Records for this exercise:
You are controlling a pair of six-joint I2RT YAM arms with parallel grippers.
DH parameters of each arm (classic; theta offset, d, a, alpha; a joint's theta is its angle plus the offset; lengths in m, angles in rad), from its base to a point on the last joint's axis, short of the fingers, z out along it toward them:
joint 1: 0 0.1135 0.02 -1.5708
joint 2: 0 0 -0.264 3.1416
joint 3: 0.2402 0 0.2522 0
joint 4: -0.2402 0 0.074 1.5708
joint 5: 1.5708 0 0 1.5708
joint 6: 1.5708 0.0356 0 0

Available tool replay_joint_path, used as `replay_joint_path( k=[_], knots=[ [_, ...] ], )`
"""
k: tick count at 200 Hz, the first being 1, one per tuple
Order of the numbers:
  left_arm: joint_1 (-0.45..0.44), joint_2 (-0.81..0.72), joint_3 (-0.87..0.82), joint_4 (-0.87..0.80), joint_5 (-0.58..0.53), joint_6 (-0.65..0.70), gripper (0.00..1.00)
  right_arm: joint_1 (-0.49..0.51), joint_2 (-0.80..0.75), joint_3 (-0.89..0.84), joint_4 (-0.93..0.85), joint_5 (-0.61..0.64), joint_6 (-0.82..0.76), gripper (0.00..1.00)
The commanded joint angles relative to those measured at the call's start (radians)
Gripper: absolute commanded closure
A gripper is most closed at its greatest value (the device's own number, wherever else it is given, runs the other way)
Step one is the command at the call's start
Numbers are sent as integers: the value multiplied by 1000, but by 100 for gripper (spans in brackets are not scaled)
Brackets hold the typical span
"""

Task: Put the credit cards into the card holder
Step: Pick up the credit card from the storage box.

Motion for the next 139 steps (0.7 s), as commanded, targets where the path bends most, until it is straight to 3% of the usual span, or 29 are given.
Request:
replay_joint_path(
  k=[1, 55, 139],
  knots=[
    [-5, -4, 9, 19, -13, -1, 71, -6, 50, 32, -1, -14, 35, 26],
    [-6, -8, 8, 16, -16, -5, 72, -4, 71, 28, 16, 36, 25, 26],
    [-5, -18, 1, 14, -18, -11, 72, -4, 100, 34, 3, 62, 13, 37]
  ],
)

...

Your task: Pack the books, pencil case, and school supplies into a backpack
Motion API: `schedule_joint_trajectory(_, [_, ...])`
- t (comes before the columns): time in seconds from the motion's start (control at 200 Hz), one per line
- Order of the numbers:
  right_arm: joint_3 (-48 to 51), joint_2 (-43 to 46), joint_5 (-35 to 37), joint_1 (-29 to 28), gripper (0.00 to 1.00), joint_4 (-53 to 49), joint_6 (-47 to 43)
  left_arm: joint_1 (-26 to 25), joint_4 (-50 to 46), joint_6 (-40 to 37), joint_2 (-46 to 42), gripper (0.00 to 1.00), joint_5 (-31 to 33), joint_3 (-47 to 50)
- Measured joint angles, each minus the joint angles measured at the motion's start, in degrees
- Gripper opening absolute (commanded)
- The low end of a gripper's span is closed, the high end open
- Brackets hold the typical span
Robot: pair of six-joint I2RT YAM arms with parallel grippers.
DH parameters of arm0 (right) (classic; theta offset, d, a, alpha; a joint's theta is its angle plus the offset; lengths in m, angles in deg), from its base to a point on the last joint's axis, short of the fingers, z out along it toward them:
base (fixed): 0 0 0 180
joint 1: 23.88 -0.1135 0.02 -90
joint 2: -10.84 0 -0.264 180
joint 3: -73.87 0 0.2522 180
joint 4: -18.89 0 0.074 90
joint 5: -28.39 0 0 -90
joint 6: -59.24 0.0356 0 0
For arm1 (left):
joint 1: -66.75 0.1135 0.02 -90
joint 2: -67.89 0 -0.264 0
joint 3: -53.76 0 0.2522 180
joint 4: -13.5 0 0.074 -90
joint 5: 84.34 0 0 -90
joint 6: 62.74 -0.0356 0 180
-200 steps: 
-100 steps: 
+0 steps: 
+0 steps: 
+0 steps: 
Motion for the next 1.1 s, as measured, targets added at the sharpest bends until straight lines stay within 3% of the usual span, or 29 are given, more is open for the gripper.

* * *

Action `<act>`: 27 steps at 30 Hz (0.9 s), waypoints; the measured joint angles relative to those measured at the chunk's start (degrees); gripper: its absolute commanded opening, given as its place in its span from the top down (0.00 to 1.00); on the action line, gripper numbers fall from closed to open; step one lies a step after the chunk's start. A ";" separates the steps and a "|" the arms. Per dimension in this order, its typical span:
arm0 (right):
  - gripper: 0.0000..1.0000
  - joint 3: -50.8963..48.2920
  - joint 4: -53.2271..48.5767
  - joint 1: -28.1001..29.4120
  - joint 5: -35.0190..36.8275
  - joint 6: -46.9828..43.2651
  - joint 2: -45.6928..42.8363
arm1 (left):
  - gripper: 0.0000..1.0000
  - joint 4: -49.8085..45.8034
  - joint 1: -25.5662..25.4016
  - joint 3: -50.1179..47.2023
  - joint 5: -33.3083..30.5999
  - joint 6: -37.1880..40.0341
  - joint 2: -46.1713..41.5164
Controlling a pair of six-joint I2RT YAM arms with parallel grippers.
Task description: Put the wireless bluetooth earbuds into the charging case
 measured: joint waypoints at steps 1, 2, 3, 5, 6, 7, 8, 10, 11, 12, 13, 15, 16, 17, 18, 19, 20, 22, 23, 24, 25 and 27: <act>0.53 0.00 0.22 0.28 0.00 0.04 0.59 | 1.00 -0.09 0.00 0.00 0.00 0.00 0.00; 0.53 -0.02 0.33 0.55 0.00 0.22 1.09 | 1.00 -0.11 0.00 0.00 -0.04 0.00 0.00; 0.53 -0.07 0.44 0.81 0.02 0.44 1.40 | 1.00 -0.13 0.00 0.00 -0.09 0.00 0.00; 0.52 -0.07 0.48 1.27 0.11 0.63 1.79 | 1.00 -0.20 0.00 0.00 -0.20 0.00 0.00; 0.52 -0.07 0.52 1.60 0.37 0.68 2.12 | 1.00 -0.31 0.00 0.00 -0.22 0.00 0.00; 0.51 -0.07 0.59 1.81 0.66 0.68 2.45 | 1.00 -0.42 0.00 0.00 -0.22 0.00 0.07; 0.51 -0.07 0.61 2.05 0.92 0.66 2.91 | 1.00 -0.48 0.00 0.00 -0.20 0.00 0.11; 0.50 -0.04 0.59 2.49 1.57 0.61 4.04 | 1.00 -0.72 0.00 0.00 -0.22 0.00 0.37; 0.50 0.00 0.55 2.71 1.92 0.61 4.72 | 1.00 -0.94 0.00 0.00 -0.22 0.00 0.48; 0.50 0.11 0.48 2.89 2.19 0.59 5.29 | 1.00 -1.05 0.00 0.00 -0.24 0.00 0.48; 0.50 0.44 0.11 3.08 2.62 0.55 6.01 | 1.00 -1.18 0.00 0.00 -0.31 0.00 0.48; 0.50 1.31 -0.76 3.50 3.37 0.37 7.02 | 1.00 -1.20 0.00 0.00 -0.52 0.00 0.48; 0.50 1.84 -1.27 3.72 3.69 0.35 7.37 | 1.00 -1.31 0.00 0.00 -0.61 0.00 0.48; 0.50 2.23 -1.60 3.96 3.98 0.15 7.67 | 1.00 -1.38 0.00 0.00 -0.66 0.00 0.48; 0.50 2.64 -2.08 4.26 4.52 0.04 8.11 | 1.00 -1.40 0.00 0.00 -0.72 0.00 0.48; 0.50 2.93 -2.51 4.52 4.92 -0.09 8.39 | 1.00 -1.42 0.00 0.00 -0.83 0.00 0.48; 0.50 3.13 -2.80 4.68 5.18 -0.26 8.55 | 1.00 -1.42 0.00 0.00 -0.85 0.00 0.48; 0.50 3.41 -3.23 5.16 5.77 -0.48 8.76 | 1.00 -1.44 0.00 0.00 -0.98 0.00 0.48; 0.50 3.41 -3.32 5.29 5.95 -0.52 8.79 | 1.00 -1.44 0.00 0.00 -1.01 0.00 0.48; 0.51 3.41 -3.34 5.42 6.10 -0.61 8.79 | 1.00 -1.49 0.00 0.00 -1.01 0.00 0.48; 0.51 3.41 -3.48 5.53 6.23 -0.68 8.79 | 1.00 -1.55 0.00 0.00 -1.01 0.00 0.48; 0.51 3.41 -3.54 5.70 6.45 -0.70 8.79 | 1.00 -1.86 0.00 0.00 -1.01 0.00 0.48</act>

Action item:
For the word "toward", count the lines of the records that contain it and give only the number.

Output of the task:
2